Aim of the task:
Report the count of lines in the listing below that include the string "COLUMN", with no other text.

++++++++

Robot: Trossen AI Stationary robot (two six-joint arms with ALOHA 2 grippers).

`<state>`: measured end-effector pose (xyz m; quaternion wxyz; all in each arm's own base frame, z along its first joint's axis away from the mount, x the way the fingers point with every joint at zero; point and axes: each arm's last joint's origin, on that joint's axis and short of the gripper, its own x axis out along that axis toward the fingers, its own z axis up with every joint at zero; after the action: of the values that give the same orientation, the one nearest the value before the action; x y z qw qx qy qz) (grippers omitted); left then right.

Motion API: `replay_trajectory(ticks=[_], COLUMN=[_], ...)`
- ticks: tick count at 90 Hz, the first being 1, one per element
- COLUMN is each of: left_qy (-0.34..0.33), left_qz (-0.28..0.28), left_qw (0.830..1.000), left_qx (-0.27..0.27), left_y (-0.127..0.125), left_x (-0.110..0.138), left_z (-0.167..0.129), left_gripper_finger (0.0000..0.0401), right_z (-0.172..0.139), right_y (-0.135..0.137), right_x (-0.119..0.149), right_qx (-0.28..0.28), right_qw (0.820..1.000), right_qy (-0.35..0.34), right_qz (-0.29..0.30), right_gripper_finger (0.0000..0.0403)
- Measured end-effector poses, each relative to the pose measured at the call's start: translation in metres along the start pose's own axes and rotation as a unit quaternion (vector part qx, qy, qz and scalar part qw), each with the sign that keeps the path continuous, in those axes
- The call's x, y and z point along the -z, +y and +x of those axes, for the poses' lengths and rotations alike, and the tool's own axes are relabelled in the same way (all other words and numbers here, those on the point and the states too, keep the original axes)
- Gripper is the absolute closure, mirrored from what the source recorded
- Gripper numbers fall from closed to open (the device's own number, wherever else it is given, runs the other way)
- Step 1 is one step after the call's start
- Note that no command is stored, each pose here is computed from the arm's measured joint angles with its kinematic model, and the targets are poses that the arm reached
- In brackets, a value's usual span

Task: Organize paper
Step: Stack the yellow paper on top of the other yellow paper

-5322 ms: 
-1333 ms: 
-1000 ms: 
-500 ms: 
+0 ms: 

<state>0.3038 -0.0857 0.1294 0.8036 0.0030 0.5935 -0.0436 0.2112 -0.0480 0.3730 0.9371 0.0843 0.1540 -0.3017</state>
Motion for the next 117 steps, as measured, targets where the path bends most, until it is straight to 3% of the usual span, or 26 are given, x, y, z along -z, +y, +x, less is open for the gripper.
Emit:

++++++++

Written solution:
2